Problem ▸ The listing should be printed again without a single change.

Material for the task ▸
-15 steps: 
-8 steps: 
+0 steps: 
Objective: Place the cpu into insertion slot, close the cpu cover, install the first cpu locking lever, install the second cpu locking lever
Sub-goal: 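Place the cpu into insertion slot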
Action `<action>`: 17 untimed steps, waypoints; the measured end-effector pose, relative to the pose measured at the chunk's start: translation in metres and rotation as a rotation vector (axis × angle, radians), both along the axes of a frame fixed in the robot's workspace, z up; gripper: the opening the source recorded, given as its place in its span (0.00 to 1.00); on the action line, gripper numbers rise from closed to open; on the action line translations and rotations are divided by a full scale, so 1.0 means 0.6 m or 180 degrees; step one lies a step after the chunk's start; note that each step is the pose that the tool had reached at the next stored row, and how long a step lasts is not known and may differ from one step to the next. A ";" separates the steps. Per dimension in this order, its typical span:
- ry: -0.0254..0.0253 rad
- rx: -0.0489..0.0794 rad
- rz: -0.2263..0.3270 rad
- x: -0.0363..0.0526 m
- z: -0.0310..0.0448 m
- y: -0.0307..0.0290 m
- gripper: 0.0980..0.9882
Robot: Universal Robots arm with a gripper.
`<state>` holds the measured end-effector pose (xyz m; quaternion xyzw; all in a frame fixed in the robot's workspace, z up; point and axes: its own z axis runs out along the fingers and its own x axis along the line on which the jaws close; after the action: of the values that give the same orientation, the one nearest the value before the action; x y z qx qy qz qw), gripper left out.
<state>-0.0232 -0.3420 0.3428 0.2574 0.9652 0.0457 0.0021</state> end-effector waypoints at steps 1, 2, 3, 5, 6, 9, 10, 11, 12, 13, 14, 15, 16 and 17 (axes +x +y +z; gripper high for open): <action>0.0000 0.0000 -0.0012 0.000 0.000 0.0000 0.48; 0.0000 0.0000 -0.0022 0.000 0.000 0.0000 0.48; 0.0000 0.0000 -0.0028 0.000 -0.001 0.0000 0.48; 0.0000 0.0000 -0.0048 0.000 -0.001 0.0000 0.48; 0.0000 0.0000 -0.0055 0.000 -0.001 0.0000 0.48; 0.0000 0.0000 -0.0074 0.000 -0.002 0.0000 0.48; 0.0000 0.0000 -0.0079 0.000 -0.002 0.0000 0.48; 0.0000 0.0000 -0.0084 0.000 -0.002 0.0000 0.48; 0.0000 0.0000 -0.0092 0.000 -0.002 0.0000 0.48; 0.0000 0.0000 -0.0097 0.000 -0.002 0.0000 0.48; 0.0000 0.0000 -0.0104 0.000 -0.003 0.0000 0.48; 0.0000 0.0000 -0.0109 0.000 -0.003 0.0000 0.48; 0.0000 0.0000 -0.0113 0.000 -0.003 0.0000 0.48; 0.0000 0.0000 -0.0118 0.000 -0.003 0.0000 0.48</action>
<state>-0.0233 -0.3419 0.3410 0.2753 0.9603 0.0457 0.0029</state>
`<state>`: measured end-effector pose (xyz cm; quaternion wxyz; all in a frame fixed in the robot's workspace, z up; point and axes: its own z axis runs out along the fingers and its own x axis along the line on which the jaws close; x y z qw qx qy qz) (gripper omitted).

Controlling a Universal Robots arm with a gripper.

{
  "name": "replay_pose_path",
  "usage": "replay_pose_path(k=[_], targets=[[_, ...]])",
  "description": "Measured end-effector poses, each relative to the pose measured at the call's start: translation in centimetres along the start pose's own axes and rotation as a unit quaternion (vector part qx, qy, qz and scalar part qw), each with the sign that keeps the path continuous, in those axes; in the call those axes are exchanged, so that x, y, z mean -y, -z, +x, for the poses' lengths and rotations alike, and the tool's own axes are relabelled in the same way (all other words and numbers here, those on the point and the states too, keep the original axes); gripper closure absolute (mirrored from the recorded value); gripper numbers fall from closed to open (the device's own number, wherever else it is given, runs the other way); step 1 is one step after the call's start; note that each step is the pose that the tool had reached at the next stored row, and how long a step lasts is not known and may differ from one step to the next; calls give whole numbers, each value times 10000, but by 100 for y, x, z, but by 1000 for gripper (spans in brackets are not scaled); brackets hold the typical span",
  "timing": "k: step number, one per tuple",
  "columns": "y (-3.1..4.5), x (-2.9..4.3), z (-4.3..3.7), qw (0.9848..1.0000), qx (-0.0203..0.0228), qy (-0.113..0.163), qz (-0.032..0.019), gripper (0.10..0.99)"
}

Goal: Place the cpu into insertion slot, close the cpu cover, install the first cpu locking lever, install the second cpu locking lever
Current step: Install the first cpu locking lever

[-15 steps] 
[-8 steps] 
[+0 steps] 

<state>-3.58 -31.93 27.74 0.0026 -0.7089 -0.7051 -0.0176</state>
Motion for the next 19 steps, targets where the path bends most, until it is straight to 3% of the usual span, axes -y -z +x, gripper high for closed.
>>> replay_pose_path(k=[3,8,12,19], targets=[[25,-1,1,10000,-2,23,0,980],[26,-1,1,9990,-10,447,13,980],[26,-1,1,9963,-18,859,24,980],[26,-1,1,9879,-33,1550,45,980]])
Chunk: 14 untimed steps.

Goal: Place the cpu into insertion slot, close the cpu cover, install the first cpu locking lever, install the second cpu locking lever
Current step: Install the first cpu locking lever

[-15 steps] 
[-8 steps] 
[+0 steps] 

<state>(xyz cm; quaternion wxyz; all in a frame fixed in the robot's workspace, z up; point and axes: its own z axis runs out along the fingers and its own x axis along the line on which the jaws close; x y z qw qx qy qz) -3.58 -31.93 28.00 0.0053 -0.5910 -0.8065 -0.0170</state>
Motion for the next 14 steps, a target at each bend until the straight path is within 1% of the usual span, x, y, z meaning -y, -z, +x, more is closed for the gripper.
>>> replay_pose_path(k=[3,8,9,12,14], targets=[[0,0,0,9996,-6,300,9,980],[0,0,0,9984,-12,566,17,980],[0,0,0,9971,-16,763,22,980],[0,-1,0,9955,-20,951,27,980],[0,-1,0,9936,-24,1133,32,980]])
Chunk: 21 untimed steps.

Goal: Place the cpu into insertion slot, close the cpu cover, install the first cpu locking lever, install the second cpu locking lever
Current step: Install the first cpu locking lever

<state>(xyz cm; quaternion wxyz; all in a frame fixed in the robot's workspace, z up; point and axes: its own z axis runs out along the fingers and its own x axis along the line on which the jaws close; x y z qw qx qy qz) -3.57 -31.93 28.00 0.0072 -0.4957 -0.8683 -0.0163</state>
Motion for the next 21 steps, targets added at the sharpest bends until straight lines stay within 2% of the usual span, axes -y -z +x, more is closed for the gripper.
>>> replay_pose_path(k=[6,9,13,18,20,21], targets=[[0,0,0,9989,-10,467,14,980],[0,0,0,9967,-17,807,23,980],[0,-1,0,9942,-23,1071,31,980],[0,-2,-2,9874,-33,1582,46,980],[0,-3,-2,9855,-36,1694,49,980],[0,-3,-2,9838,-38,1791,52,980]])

Answer box ▸
-15 steps: 
-8 steps: 
+0 steps: 
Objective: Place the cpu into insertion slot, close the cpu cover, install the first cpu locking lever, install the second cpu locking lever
Sub-goal: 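Place the cpu into insertion slot
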Action `<action>`: 17 untimed steps, waypoints; the measured end-effector pose, relative to the pose measured at the chunk's start: translation in metres and rotation as a rotation vector (axis × angle, radians), both along the axes of a frame fixed in the robot's workspace, z up; gripper: the opening the source recorded, given as its place in its span (0.00 to 1.00); on the action line, gripper numbers rise from closed to open; on the action line translations and rotations are divided by a full scale, so 1.0 means 0.6 m or 180 degrees; step one lies a step after the chunk's start; note that each step is the pose that the tool had reached at the next stored row, and how long a step lasts is not known and may differ from one step to the next. A ";" separates the steps. Per dimension in this order, its typical span:
- ry: -0.0254..0.0253 rad
- rx: -0.0489..0.0794 rad
- rz: -0.2263..0.3270 rad
- x: -0.0363..0.0526 m
- z: -0.0310..0.0448 m
- y: -0.0307..0.0290 m
- gripper: 0.0980..0.9882
Robot: Universal Robots arm with a gripper.
`<state>` holds the measured end-effector pose (xyz m; quaternion xyzw; all in a frame fixed in the robot's workspace, z up; point and axes: its own z axis runs out along the fingers and its own x axis along the line on which the jaws close; after the action: of the values that give the same orientation, the one nearest the value before the action; x y z qx qy qz qw), gripper left out.
<state>-0.0232 -0.3420 0.3428 0.2574 0.9652 0.0457 0.0021</state> end-effector waypoints at steps 1, 2, 3, 5, 6, 9, 10, 11, 12, 13, 14, 15, 16 and 17 (axes +x +y +z; gripper high for open): <action>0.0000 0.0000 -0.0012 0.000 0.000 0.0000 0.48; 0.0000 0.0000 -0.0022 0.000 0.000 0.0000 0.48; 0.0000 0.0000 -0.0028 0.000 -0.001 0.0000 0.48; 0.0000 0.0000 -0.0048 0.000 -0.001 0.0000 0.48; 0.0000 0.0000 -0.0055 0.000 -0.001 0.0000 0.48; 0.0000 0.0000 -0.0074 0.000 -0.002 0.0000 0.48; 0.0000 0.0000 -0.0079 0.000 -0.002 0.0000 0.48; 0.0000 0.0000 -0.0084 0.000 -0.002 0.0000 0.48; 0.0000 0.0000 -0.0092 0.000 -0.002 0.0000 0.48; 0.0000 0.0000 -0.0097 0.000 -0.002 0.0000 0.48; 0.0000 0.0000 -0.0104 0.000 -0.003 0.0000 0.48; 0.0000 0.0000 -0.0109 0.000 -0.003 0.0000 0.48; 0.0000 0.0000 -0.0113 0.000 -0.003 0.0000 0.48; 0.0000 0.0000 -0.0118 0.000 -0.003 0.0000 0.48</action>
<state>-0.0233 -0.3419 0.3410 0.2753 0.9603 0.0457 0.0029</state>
`<state>`: measured end-effector pose (xyz cm; quaternion wxyz; all in a frame fixed in the robot's workspace, z up; point and axes: its own z axis runs out along the fingers and its own x axis along the line on which the jaws close; x y z qw qx qy qz) (gripper omitted).

Controlling a Universal Robots arm with a gripper.

{
  "name": "replay_pose_path",
  "usage": "replay_pose_path(k=[_], targets=[[_, ...]])",
  "description": "Measured end-effector poses, each relative to the pose measured at the call's start: translation in centimetres along the start pose's own axes and rotation as a unit quaternion (vector part qx, qy, qz and scalar part qw), each with the sign that keeps the path continuous, in those axes; in the call those axes are exchanged, so that x, y, z mean -y, -z, +x, for the poses' lengths and rotations alike, and the tool's own axes are relabelled in the same way (all other words and numbers here, those on the point and the states too, keep the original axes); gripper closure absolute (mirrored from the recorded value); gripper numbers fall from closed to open (the device's own number, wherever else it is given, runs the other way); step 1 is one step after the call's start; note that each step is the pose that the tool had reached at the next stored row, and how long a step lasts is not known and may differ from one step to the next; calls give whole numbers, each value times 10000, but by 100 for y, x, z, but by 1000 for gripper (spans in brackets are not scaled); brackets hold the typical span",
  "timing": "k: step number, one per tuple",
  "columns": "y (-3.1..4.5), x (-2.9..4.3), z (-4.3..3.7), qw (0.9848..1.0000), qx (-0.0203..0.0228), qy (-0.113..0.163), qz (-0.032..0.019), gripper (0.10..0.99)"
}

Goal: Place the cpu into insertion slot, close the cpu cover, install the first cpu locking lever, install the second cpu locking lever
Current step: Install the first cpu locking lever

[-15 steps] 
[-8 steps] 
[+0 steps] 

<state>-3.58 -31.93 27.74 0.0026 -0.7089 -0.7051 -0.0176</state>
Motion for the next 19 steps, targets where the path bends most, until it is straight to 3% of the usual span, axes -y -z +x, gripper high for closed.
>>> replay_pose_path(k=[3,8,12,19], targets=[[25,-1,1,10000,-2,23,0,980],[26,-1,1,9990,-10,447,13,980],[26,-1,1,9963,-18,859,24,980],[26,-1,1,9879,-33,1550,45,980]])
Chunk: 14 untimed steps.

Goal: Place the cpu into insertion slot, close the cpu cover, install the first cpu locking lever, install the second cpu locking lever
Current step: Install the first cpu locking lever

[-15 steps] 
[-8 steps] 
[+0 steps] 

<state>(xyz cm; quaternion wxyz; all in a frame fixed in the robot's workspace, z up; point and axes: its own z axis runs out along the fingers and its own x axis along the line on which the jaws close; x y z qw qx qy qz) -3.58 -31.93 28.00 0.0053 -0.5910 -0.8065 -0.0170</state>
Motion for the next 14 steps, a target at each bend until the straight path is within 1% of the usual span, x, y, z meaning -y, -z, +x, more is closed for the gripper.
>>> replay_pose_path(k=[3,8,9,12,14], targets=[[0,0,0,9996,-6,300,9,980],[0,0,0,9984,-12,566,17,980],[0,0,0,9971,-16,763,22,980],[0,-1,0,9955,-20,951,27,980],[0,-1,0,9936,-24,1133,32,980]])
Chunk: 21 untimed steps.

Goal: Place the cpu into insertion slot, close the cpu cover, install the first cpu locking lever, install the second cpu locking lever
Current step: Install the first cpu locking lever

<state>(xyz cm; quaternion wxyz; all in a frame fixed in the robot's workspace, z up; point and axes: its own z axis runs out along the fingers and its own x axis along the line on which the jaws close; x y z qw qx qy qz) -3.57 -31.93 28.00 0.0072 -0.4957 -0.8683 -0.0163</state>
Motion for the next 21 steps, targets added at the sharpest bends until straight lines stay within 2% of the usual span, axes -y -z +x, more is closed for the gripper.
>>> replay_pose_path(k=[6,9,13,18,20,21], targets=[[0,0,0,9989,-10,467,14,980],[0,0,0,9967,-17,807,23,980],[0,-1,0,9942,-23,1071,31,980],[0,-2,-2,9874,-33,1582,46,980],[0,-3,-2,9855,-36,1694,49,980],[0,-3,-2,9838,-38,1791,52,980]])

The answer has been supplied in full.